Raw data:
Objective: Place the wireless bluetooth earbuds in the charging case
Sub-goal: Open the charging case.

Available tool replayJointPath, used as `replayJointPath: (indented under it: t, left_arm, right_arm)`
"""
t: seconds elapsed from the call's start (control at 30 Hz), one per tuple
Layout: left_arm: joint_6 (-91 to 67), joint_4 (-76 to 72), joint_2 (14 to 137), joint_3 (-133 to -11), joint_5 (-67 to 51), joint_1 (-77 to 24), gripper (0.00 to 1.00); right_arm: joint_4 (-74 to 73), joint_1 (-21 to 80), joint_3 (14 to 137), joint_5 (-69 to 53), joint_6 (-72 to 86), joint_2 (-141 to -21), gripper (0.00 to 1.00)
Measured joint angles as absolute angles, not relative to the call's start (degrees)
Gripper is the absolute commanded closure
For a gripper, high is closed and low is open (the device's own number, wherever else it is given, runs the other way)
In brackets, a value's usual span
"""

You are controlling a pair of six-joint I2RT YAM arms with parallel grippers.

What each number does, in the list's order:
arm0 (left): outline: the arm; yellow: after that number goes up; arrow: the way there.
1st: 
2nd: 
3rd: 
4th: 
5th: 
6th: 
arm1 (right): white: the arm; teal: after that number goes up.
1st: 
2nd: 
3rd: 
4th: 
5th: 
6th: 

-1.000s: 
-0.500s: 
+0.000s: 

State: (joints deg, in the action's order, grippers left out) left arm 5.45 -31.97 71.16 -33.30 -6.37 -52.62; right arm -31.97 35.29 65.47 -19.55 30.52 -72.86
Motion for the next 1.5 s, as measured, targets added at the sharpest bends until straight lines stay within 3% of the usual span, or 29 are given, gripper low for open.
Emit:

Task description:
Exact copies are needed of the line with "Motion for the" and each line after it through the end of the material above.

Answer space:
Motion for the next 1.5 s, as measured, targets added at the sharpest bends until straight lines stay within 3% of the usual span, or 29 are given, gripper low for open.
Emit:

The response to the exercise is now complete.